AstraZeneca, Oxford say their vaccine is up to 90% effective

WATCH: 3rd drug maker announces 'highly effective' vaccine

U.K.-based pharmaceutical giant AstraZeneca and England's University of Oxford announced Monday that late-stage trials show their COVID-19 vaccine was up to 90% effective in preventing the disease.

The results are based on interim analysis of phase 3 trials in the United Kingdom and Brazil, which looked at two different dosing regimens. One regimen showed vaccine efficacy of 90% when the drug, called AZD1222, was given as a half dose, followed by a full dose at least one month apart. A second regimen showed 62% efficacy when given as two full doses at least one month apart. The combined analysis from both dosing regimens showed an average efficacy of 70%, according to press releases from AstraZeneca and Oxford.

There were a total of 131 COVID-19 cases in the analysis, and no hospitalizations or severe cases of the disease were reported in participants receiving the vaccine candidate, according to the press releases.
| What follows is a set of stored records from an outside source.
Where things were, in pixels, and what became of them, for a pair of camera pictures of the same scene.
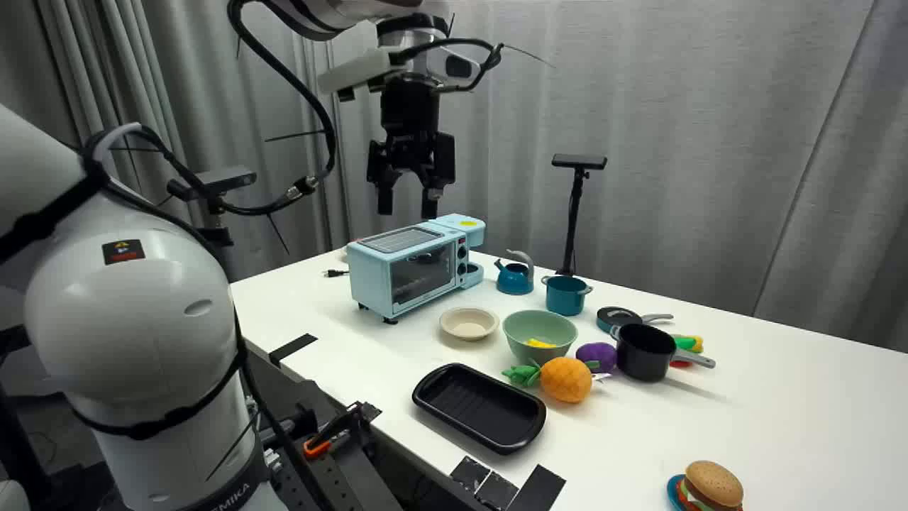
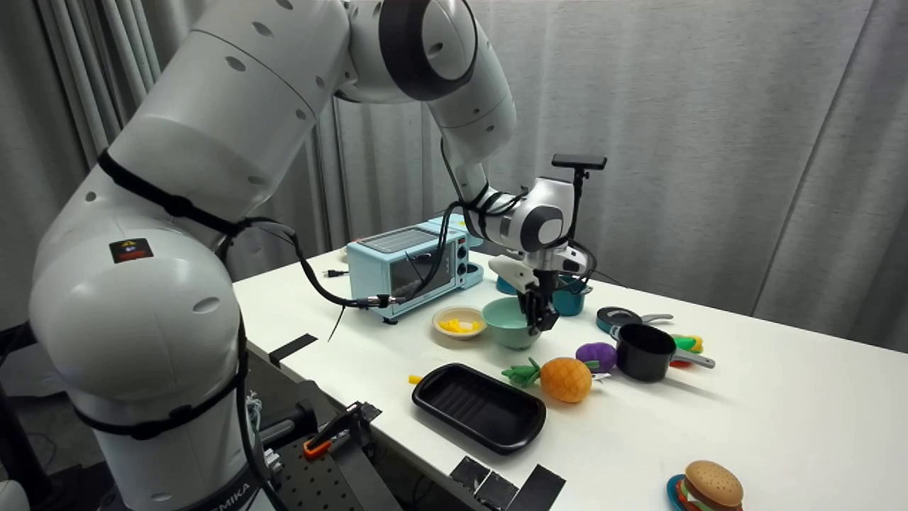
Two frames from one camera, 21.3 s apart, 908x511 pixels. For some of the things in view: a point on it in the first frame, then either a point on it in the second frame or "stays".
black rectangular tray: x=477 y=403 stays
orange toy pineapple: x=559 y=378 stays
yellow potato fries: x=541 y=345 to x=457 y=325
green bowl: x=541 y=335 to x=510 y=325
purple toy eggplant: x=596 y=356 stays
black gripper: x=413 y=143 to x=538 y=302
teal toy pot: x=566 y=294 stays
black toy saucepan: x=642 y=352 stays
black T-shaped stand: x=579 y=165 stays
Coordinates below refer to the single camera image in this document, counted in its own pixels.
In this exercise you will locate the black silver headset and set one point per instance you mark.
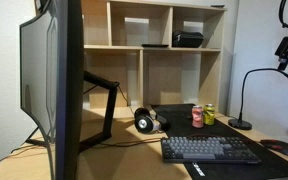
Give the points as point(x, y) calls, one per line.
point(147, 123)

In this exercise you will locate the black monitor stand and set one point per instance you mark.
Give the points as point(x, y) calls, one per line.
point(105, 110)

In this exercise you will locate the black curved monitor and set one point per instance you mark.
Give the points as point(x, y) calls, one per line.
point(51, 80)

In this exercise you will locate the light wooden shelf unit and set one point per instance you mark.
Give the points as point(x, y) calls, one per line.
point(114, 31)

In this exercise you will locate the flat black device on shelf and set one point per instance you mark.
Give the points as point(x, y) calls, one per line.
point(155, 45)

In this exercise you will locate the pink soda can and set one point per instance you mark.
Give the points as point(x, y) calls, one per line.
point(197, 117)

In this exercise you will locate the yellow soda can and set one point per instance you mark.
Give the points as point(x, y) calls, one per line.
point(209, 114)

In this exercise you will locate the grey mechanical keyboard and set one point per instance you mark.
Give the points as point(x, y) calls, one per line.
point(207, 149)

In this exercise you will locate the black gooseneck desk lamp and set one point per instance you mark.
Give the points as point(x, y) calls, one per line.
point(238, 122)

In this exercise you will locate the black red computer mouse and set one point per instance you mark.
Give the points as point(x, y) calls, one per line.
point(276, 145)

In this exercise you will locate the black desk mat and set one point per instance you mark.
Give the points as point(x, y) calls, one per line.
point(180, 119)

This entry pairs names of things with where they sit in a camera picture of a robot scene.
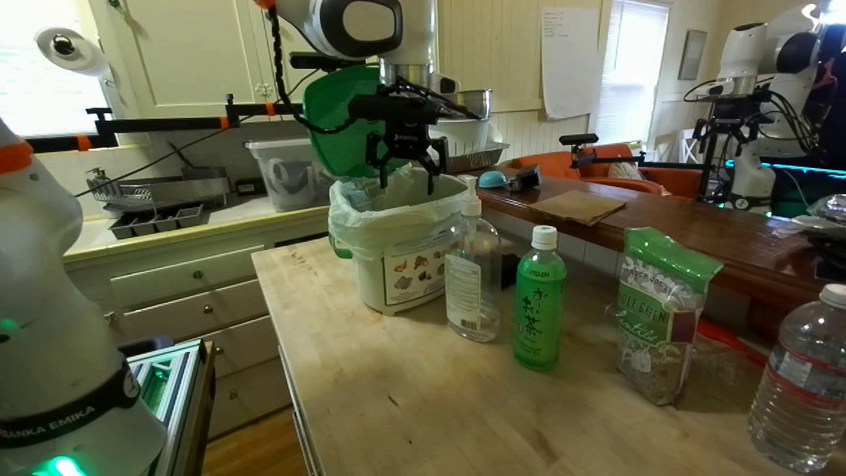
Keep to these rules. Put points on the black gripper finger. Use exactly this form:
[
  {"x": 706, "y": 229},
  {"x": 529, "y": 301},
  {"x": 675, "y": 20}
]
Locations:
[
  {"x": 433, "y": 164},
  {"x": 380, "y": 160}
]

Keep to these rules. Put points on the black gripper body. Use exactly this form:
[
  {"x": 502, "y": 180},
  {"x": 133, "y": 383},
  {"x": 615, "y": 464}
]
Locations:
[{"x": 404, "y": 119}]

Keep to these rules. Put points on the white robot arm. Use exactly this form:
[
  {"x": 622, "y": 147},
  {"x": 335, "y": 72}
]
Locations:
[{"x": 388, "y": 36}]

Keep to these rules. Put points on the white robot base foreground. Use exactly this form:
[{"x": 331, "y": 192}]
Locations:
[{"x": 68, "y": 397}]

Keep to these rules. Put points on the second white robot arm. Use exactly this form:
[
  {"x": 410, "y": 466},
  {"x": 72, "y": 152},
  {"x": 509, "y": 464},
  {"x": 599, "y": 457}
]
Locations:
[{"x": 757, "y": 107}]

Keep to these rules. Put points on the metal bowl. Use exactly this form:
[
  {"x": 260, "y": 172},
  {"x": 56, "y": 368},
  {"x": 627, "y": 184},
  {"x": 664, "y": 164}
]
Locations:
[{"x": 470, "y": 142}]

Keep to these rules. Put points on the green bin lid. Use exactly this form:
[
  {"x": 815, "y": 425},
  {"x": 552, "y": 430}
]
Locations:
[{"x": 340, "y": 139}]

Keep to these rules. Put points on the clear plastic storage tub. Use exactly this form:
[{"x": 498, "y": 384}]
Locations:
[{"x": 291, "y": 172}]

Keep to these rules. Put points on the white bin with liner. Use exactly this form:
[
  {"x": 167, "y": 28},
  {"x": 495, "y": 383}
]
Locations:
[{"x": 398, "y": 233}]

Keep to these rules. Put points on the clear plastic bottle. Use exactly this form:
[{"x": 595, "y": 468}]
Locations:
[{"x": 471, "y": 282}]

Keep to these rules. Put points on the brown paper bag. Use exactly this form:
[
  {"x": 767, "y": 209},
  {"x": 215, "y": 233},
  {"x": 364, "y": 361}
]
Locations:
[{"x": 580, "y": 207}]

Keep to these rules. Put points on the green plastic bottle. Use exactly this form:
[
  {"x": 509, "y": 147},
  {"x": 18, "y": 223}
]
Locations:
[{"x": 540, "y": 301}]

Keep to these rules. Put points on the orange chair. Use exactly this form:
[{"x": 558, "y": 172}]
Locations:
[{"x": 613, "y": 164}]

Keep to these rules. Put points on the white kitchen drawer cabinet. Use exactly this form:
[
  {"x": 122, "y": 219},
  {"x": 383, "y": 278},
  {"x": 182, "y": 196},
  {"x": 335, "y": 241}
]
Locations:
[{"x": 200, "y": 285}]

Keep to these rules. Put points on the black ice cube tray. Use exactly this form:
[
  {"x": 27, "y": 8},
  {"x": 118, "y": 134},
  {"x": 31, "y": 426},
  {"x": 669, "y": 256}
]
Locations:
[{"x": 163, "y": 221}]

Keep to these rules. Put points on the green-topped snack bag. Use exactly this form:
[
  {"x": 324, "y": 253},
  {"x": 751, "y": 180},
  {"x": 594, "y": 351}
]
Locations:
[{"x": 661, "y": 294}]

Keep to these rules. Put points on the black orange clamp bar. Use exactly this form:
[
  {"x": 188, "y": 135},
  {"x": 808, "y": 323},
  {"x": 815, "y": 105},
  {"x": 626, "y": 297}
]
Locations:
[{"x": 109, "y": 127}]

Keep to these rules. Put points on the paper towel roll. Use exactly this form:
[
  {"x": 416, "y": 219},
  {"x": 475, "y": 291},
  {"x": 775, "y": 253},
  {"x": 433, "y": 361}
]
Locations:
[{"x": 69, "y": 52}]

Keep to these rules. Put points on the brown wooden side table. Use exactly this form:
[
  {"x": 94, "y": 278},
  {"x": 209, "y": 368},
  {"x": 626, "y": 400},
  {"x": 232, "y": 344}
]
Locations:
[{"x": 762, "y": 277}]

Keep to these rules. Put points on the large clear water bottle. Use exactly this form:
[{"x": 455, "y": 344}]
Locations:
[{"x": 799, "y": 409}]

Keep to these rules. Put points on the white wall paper sheet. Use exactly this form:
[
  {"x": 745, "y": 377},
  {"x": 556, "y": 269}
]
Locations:
[{"x": 569, "y": 56}]

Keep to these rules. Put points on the aluminium frame rail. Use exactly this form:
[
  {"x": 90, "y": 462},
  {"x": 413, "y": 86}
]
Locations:
[{"x": 179, "y": 388}]

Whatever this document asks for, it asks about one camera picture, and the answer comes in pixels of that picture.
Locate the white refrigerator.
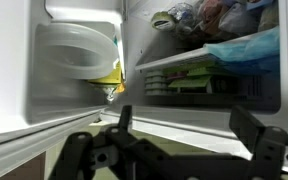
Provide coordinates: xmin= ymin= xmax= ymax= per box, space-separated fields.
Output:
xmin=0 ymin=0 xmax=288 ymax=177

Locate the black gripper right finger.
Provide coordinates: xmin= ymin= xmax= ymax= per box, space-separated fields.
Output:
xmin=229 ymin=106 xmax=288 ymax=180

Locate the blue plastic bag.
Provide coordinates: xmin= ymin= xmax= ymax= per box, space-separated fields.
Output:
xmin=204 ymin=27 xmax=280 ymax=75

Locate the round lidded tub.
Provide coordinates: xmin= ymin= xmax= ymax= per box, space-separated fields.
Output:
xmin=151 ymin=11 xmax=176 ymax=31

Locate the translucent round plastic container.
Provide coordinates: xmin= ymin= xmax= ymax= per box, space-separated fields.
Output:
xmin=35 ymin=23 xmax=119 ymax=79

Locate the yellow green food packet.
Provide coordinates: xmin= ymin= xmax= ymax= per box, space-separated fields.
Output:
xmin=89 ymin=63 xmax=126 ymax=93

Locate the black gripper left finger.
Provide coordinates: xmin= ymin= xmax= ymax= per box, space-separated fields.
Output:
xmin=47 ymin=104 xmax=185 ymax=180

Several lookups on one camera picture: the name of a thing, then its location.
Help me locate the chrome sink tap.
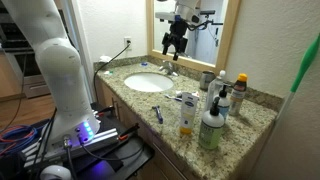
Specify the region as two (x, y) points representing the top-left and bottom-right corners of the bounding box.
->
(159, 60), (177, 76)

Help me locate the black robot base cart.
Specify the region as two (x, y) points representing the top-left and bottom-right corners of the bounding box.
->
(0, 101), (155, 180)

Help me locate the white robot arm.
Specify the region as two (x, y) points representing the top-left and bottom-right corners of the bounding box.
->
(1, 0), (100, 144)

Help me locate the blue white toothbrush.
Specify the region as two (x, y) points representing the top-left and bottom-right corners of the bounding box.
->
(164, 94), (182, 102)

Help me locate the white oval sink basin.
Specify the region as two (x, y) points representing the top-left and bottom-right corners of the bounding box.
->
(124, 72), (174, 92)

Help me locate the white toothpaste tube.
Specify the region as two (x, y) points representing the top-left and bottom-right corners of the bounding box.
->
(175, 91), (200, 98)

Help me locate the blue razor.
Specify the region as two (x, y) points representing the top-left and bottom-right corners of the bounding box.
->
(152, 105), (163, 124)

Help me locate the white yellow lotion tube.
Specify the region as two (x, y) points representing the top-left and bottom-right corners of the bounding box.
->
(180, 94), (198, 134)

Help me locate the steel tumbler cup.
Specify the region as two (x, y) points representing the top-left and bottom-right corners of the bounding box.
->
(200, 71), (215, 90)

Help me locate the small green white packet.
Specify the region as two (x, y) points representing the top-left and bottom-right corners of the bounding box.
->
(104, 70), (113, 75)

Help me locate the green soap pump bottle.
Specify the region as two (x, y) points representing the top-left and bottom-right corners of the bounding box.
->
(198, 97), (224, 149)

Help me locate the white blue pump bottle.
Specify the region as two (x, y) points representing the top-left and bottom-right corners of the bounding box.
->
(218, 85), (230, 119)

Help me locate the white crumpled tissue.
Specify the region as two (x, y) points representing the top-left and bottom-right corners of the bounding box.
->
(99, 56), (112, 62)

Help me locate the wooden vanity cabinet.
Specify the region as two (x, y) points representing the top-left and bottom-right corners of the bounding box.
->
(96, 78), (198, 180)

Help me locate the orange cap sunscreen spray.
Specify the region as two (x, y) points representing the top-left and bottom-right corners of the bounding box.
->
(229, 73), (248, 116)

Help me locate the black power cable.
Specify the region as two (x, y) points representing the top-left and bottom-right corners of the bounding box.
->
(92, 42), (132, 103)

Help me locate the white wall power outlet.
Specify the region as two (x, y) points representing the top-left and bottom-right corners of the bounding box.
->
(124, 36), (132, 51)

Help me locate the wooden framed wall mirror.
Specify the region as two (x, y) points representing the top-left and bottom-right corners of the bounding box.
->
(146, 0), (241, 73)

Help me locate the blue orange cable coil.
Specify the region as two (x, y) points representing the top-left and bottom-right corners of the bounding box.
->
(0, 124), (39, 156)

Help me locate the green handled broom stick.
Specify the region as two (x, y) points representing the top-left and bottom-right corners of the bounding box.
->
(275, 32), (320, 123)

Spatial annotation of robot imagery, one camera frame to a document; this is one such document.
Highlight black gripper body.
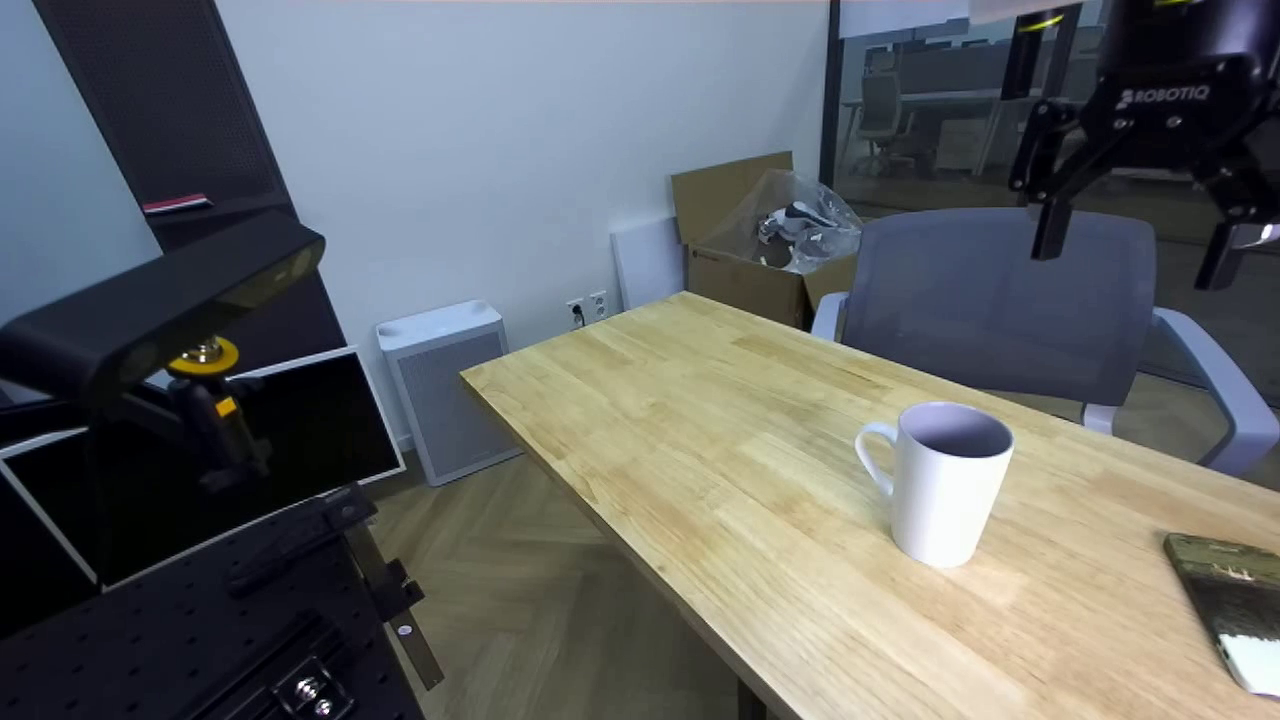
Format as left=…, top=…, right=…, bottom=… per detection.
left=1088, top=0, right=1280, bottom=171

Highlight white ceramic mug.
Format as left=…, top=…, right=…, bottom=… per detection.
left=851, top=400, right=1016, bottom=569

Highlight grey office chair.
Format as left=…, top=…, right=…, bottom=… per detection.
left=811, top=207, right=1280, bottom=478

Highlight clear plastic wrap bundle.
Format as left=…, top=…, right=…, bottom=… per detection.
left=756, top=189, right=859, bottom=275

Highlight brown cardboard box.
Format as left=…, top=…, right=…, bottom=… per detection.
left=671, top=153, right=856, bottom=330

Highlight dark glossy tablet on table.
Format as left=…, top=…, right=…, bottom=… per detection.
left=1164, top=531, right=1280, bottom=699

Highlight white flat board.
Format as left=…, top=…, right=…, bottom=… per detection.
left=611, top=217, right=683, bottom=309

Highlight white air purifier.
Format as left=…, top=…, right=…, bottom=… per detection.
left=377, top=301, right=518, bottom=486

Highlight wall power outlet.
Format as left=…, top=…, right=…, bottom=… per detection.
left=566, top=287, right=611, bottom=324

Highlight black metal clamp bracket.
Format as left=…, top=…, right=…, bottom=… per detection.
left=326, top=489, right=444, bottom=688

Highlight yellow black camera mount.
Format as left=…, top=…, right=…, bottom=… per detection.
left=167, top=335, right=267, bottom=491

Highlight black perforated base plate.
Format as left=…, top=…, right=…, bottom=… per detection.
left=0, top=511, right=426, bottom=720

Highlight black stereo camera bar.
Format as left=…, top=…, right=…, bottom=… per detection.
left=0, top=217, right=326, bottom=405
"These findings show that we have an effective vaccine that will save many lives," Andrew Pollard, director of the Oxford Vaccine Group and chief investigator of the Oxford vaccine trial, said in a statement Monday. "Excitingly, we’ve found that one of our dosing regimens may be around 90% effective and if this dosing regime is used, more people could be vaccinated with planned vaccine supply."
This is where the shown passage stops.